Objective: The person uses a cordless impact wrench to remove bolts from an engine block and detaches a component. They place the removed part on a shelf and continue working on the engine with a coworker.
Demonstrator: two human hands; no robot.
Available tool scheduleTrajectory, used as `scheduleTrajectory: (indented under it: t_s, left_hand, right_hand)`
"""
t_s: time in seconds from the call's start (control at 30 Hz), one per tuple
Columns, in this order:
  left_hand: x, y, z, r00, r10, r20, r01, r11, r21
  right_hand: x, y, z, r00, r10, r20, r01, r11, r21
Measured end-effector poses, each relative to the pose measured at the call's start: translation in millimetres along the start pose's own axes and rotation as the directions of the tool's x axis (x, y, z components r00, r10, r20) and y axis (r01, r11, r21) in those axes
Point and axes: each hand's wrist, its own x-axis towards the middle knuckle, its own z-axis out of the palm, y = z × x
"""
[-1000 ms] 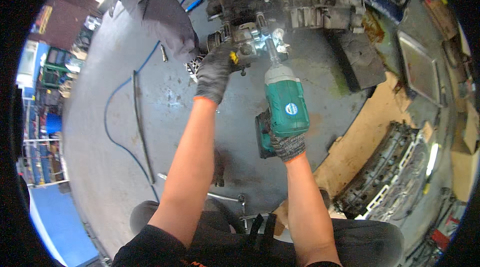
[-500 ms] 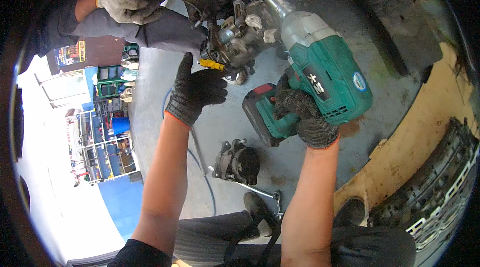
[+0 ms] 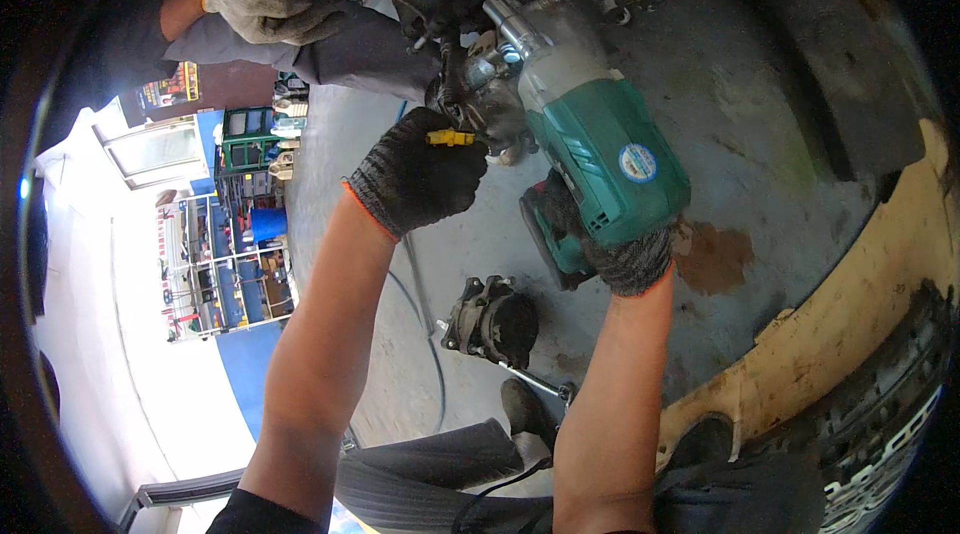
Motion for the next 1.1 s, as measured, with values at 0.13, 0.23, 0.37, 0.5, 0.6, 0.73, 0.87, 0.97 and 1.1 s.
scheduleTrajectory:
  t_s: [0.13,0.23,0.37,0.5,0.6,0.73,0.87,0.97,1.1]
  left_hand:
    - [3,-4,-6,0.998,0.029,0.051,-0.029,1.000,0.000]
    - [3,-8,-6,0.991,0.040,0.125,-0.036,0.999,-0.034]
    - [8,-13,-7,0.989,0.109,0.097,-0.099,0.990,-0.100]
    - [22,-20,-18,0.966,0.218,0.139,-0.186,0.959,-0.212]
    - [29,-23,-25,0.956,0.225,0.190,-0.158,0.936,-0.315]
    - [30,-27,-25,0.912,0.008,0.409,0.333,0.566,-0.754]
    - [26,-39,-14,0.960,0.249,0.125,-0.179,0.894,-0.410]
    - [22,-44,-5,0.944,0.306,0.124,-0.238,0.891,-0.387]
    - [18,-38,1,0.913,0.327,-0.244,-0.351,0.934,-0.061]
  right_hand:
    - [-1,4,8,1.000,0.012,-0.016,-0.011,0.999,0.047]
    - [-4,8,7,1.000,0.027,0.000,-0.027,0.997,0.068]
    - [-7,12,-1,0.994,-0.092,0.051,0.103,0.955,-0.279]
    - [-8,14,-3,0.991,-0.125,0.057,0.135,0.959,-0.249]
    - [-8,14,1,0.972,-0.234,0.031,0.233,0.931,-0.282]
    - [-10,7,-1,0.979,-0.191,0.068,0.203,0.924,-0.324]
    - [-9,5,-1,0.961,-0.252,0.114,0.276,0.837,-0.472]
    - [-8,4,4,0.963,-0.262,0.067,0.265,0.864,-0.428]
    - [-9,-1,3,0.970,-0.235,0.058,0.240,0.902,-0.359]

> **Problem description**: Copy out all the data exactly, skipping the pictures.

> **Problem solution**:
Objective: The person uses a cordless impact wrench to remove bolts from an engine block and detaches a component. They place the removed part on a shelf and continue working on the engine with a coworker.
Demonstrator: two human hands; no robot.
Available tool scheduleTrajectory, used as `scheduleTrajectory: (indented under it: t_s, left_hand, right_hand)`
"""
t_s: time in seconds from the call's start (control at 30 Hz), one per tuple
Columns, in this order:
  left_hand: x, y, z, r00, r10, r20, r01, r11, r21
  right_hand: x, y, z, r00, r10, r20, r01, r11, r21
Measured end-effector poses, each relative to the pose measured at the call's start: translation in millimetres along the start pose's own axes and rotation as the directions of the tool's x axis (x, y, z components r00, r10, r20) and y axis (r01, r11, r21) in those axes
Point and axes: each hand's wrist, its own x-axis towards the middle knuckle, its own z-axis out of the palm, y = z × x
"""
[-1000 ms] 
[-500 ms] 
[+0 ms] 
Motion for the next 1.1 s, as measured, with values at 0.13, 0.23, 0.37, 0.5, 0.6, 0.73, 0.87, 0.97 and 1.1 s.
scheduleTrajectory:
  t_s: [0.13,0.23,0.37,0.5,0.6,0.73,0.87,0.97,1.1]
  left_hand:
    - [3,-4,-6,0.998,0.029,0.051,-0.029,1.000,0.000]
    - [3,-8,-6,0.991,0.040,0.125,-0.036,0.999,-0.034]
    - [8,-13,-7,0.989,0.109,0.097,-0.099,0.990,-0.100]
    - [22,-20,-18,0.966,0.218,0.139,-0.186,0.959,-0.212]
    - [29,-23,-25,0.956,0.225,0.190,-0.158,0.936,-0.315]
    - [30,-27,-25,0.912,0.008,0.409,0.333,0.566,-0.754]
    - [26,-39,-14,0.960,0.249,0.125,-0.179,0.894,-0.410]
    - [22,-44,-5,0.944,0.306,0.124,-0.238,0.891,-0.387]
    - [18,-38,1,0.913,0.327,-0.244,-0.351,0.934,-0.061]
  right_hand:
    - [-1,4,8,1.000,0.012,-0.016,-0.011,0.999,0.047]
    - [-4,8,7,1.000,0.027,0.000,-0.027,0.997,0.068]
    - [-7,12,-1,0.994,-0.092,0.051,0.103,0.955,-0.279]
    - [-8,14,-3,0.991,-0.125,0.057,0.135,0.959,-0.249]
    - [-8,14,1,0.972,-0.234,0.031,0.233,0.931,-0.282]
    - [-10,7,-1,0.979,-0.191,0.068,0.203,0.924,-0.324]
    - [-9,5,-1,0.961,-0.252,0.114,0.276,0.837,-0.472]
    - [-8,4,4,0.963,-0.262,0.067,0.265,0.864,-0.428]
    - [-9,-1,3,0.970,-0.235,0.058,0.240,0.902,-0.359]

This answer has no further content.